Data for this exercise:
================

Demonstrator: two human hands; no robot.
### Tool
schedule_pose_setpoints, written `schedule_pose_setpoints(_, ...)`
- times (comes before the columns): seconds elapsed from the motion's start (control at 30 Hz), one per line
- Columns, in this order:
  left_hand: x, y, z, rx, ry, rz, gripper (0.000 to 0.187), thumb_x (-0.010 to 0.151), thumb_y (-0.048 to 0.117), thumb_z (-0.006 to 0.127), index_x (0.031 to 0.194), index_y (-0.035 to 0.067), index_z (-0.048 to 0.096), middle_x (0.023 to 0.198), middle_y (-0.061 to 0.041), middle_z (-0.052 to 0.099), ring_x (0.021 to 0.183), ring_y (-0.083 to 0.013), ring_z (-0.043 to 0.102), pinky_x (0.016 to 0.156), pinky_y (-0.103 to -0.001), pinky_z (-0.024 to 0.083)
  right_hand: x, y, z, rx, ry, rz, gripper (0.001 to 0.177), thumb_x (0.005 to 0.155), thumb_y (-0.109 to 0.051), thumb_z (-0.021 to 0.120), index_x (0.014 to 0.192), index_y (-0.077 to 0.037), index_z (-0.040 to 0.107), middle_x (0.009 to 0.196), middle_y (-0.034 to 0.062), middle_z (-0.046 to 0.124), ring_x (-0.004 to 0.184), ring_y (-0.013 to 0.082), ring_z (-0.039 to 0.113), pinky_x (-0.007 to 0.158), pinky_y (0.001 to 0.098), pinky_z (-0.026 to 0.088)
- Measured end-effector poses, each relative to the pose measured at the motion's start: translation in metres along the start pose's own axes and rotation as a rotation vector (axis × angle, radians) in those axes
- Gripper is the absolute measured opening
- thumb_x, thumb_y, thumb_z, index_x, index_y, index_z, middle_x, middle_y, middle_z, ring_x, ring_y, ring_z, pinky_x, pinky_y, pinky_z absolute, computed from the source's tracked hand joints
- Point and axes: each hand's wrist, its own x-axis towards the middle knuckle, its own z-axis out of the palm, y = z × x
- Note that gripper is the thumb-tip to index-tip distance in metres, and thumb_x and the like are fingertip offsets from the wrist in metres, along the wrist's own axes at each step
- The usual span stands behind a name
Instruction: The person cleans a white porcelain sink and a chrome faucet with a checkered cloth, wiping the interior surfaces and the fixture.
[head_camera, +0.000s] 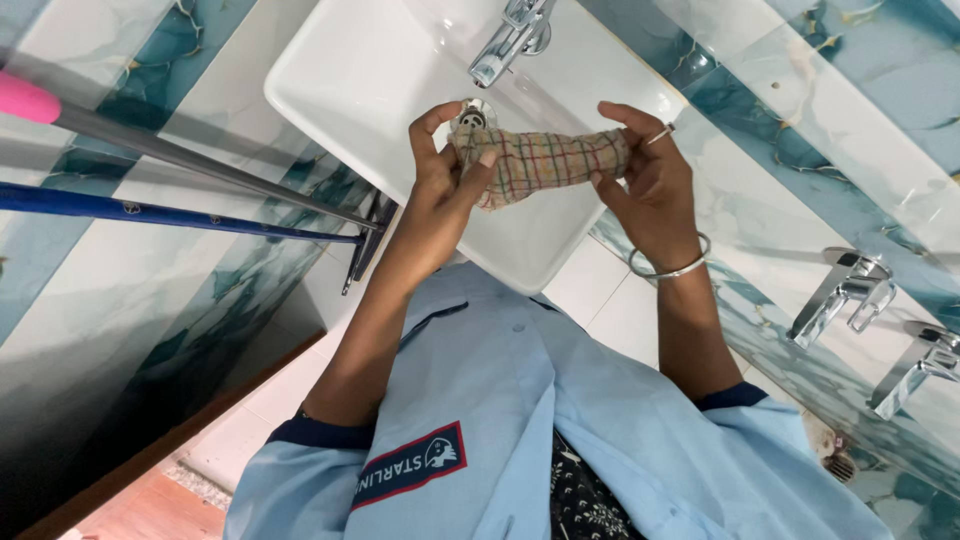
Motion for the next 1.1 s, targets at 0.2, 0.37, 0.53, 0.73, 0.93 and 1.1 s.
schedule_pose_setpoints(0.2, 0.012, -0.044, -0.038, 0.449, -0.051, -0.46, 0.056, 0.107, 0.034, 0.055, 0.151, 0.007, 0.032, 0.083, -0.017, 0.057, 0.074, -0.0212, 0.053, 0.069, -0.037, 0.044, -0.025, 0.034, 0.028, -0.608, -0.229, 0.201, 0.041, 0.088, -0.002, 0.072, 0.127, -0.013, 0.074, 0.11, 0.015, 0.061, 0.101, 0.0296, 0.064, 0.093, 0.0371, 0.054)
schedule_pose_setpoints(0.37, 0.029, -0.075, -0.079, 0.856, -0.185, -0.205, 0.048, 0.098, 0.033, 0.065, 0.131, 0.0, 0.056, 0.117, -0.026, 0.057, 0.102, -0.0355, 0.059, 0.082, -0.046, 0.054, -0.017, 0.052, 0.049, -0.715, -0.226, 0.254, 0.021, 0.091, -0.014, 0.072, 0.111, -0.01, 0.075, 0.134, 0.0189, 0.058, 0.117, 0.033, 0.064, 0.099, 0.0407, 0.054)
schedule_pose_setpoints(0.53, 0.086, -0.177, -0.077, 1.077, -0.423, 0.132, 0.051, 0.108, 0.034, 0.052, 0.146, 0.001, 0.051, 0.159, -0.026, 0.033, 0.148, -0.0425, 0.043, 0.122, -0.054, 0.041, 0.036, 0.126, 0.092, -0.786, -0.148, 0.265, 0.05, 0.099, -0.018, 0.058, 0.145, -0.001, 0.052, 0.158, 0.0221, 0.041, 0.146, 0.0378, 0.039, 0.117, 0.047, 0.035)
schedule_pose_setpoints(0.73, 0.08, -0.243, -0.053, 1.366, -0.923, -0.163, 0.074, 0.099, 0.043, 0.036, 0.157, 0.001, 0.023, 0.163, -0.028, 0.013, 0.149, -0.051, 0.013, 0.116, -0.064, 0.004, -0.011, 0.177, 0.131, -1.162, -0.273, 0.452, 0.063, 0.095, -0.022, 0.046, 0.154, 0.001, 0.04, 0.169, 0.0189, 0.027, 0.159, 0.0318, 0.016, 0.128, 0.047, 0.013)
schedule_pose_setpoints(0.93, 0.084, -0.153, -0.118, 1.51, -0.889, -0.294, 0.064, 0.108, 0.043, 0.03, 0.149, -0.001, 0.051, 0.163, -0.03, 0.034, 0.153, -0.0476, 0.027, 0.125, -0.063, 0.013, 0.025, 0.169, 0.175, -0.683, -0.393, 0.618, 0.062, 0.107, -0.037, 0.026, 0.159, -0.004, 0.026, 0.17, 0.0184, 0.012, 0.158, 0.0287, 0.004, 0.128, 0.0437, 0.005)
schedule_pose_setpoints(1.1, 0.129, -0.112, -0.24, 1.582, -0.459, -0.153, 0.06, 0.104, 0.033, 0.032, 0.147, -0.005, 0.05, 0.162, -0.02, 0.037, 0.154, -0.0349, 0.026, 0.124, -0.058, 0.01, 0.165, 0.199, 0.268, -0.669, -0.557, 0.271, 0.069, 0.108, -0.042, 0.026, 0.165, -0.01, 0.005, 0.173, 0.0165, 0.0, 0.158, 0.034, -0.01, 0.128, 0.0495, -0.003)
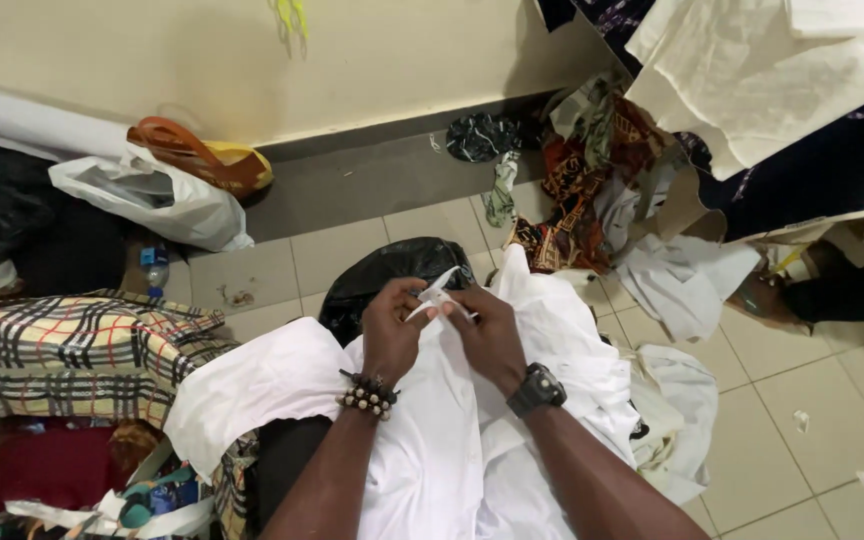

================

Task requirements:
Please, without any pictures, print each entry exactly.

Task answer:
Demonstrator: two human hands; no robot.
### Tool
schedule_pose_setpoints, written `schedule_pose_setpoints(_, ...)`
- times (comes before the columns): seconds elapsed from the motion's start (control at 30 Hz), one per line
- Columns, in this order:
  left_hand: x, y, z, rx, ry, rz, gripper (0.000 to 0.187), thumb_x (-0.010 to 0.151), thumb_y (-0.048 to 0.117), thumb_z (-0.006 to 0.127), index_x (0.031 to 0.194), index_y (-0.035 to 0.067), index_z (-0.048 to 0.096), middle_x (0.023 to 0.198), middle_y (-0.061 to 0.041), middle_z (-0.052 to 0.099), ring_x (0.021 to 0.183), ring_y (-0.083 to 0.013), ring_z (-0.043 to 0.102), pinky_x (0.016 to 0.156), pinky_y (-0.103 to -0.001), pinky_z (-0.024 to 0.083)
  right_hand: x, y, z, rx, ry, rz, gripper (0.001 to 0.177), thumb_x (0.005 to 0.155), thumb_y (-0.109 to 0.051), thumb_z (-0.021 to 0.120), index_x (0.014 to 0.192), index_y (-0.077 to 0.037), index_z (-0.040 to 0.107), middle_x (0.009 to 0.196), middle_y (-0.034 to 0.062), middle_z (-0.046 to 0.124), ring_x (-0.004 to 0.184), ring_y (-0.013 to 0.082), ring_z (-0.039 to 0.113), pinky_x (-0.007 to 0.158), pinky_y (0.001 to 0.098), pinky_z (-0.026 to 0.088)
- Measured end-effector poses, each relative to the pose measured at the motion's start: translation in metres along the start pose's own axes and rotation as a rotation vector (axis × angle, radians) in those axes
- Gripper is the absolute measured opening
- thumb_x, thumb_y, thumb_z, index_x, index_y, index_z, middle_x, middle_y, middle_z, ring_x, ring_y, ring_z, pinky_x, pinky_y, pinky_z absolute, computed from the source's tracked hand joints
- Point and axes: each hand's wrist, its own x-axis towards the middle knuckle, its own z-axis out of the palm, y = z × x
- Note that gripper is the thumb-tip to index-tip distance in metres, and thumb_x and the like are fingertip offsets from the wrist in metres, along the wrist's own axes at each step
- The usual span stands behind a name
Instruction: The person cleans a white porcelain sink and a chrome faucet with a checkered cloth, wiping the interior surfaces and the fixture.
[head_camera, +0.000s] 
Motion for the next 1.1 s, targets at 0.2, 0.37, 0.53, 0.73, 0.93 and 1.1 s.
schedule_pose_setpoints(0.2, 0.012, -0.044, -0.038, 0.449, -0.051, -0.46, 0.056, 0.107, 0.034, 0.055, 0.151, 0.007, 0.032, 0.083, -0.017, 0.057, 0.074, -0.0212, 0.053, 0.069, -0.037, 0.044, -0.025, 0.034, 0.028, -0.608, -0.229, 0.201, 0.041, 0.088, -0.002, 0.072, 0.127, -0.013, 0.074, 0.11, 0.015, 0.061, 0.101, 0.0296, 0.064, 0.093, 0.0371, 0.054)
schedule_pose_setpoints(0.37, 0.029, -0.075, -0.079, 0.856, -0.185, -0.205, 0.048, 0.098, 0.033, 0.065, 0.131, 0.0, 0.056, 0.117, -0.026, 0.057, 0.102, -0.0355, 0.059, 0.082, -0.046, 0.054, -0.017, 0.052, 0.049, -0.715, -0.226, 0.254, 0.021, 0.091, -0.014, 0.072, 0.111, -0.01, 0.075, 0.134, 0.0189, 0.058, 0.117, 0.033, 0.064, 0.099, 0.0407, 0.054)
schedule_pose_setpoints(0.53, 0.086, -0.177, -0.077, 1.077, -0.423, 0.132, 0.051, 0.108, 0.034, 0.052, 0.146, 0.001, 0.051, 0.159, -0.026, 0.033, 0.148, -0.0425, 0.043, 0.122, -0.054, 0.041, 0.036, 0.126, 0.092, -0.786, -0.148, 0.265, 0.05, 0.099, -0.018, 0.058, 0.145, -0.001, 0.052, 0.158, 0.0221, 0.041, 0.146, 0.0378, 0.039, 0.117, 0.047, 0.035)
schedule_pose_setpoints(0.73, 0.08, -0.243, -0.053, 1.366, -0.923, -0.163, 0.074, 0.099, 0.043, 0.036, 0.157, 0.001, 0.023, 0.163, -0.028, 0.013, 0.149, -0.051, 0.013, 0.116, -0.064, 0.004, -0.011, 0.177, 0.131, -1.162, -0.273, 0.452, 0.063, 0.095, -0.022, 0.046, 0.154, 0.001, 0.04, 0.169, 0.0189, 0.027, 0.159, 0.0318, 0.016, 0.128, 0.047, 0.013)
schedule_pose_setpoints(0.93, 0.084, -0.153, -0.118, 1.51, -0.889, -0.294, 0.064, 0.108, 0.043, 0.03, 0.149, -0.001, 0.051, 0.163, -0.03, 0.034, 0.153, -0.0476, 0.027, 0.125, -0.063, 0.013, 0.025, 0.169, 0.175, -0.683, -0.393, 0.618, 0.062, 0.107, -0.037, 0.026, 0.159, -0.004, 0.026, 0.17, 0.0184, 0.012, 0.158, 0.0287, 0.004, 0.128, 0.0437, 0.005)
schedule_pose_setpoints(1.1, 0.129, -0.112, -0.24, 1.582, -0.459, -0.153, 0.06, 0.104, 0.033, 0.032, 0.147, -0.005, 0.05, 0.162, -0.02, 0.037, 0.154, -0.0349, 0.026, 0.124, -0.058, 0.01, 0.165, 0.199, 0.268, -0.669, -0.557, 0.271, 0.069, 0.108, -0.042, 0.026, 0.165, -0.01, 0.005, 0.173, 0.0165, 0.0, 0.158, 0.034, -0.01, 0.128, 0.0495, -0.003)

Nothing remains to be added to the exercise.